▶ **Assigned task**
Copy all lines of the listing that include the string "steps".

▶ **Dataset excerpt**

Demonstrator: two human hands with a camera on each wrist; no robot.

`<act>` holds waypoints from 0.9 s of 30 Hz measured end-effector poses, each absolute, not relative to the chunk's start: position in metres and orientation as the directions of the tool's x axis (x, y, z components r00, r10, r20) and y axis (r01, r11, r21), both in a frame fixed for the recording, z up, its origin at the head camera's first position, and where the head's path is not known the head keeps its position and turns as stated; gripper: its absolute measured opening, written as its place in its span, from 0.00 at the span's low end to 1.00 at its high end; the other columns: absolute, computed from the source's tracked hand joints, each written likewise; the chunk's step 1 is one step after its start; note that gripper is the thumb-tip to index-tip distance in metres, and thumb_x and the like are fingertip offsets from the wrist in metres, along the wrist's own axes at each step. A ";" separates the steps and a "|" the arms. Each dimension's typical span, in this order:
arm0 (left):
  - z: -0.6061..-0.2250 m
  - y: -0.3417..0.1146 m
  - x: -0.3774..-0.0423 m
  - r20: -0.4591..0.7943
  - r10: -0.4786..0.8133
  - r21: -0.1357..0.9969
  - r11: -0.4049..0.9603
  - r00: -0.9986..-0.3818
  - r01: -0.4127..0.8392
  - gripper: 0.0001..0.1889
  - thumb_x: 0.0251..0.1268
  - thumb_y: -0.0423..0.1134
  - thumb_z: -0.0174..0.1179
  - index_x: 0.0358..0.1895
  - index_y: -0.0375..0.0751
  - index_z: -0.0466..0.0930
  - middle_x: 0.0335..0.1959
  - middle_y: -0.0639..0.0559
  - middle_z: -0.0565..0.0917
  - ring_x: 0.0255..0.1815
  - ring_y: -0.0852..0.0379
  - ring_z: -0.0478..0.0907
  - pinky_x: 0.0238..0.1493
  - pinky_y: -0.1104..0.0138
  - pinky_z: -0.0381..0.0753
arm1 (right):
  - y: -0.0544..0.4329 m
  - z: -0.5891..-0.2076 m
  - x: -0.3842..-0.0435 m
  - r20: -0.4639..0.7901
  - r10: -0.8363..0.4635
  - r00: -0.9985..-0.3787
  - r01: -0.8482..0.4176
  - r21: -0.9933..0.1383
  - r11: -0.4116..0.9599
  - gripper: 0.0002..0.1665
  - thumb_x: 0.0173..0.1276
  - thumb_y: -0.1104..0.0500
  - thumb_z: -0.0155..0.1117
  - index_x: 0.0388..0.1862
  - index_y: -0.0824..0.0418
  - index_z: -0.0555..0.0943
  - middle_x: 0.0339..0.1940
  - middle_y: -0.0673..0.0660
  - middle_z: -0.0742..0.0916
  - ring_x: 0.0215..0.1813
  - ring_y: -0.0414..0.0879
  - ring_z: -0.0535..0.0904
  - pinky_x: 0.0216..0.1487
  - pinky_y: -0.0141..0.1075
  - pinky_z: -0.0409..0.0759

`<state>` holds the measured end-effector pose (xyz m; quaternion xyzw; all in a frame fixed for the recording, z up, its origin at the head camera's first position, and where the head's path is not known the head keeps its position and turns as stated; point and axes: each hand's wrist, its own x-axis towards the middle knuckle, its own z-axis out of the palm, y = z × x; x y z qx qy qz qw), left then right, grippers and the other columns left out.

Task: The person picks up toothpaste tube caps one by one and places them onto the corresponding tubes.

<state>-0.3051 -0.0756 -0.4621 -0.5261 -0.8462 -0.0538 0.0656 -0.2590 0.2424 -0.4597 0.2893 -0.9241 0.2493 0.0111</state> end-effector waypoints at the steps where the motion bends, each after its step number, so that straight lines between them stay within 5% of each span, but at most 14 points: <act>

▶ **The answer**
`<act>` holds waypoints from 0.9 s of 30 Hz measured end-effector poses, each absolute, not relative to the chunk's start: position in metres and orientation as the directions of the tool's x axis (x, y, z components r00, r10, r20) and y axis (r01, r11, r21), both in a frame fixed for the recording, z up, its origin at the head camera's first position, and where the head's path is not known the head keeps its position and turns as stated; gripper: its absolute measured opening, written as its place in its span, from 0.00 at the span's low end to 1.00 at its high end; the other columns: absolute, computed from the source's tracked hand joints, each written likewise; the chunk's step 1 is one step after its start; note that gripper is the thumb-tip to index-tip distance in metres, and thumb_x and the like are fingertip offsets from the wrist in metres, along the wrist's own axes at each step. A ";" separates the steps and a "|" the arms. Each dimension's typical span, in this order:
<state>-0.3051 -0.0756 -0.4621 -0.5261 -0.8462 -0.0538 0.0656 -0.2590 0.2424 -0.4597 0.2893 -0.9241 0.2493 0.0111</state> end-effector waypoints at the steps where the motion bends, each after its step number, so that straight lines between them stay within 5% of each span, but at most 14 points: <act>

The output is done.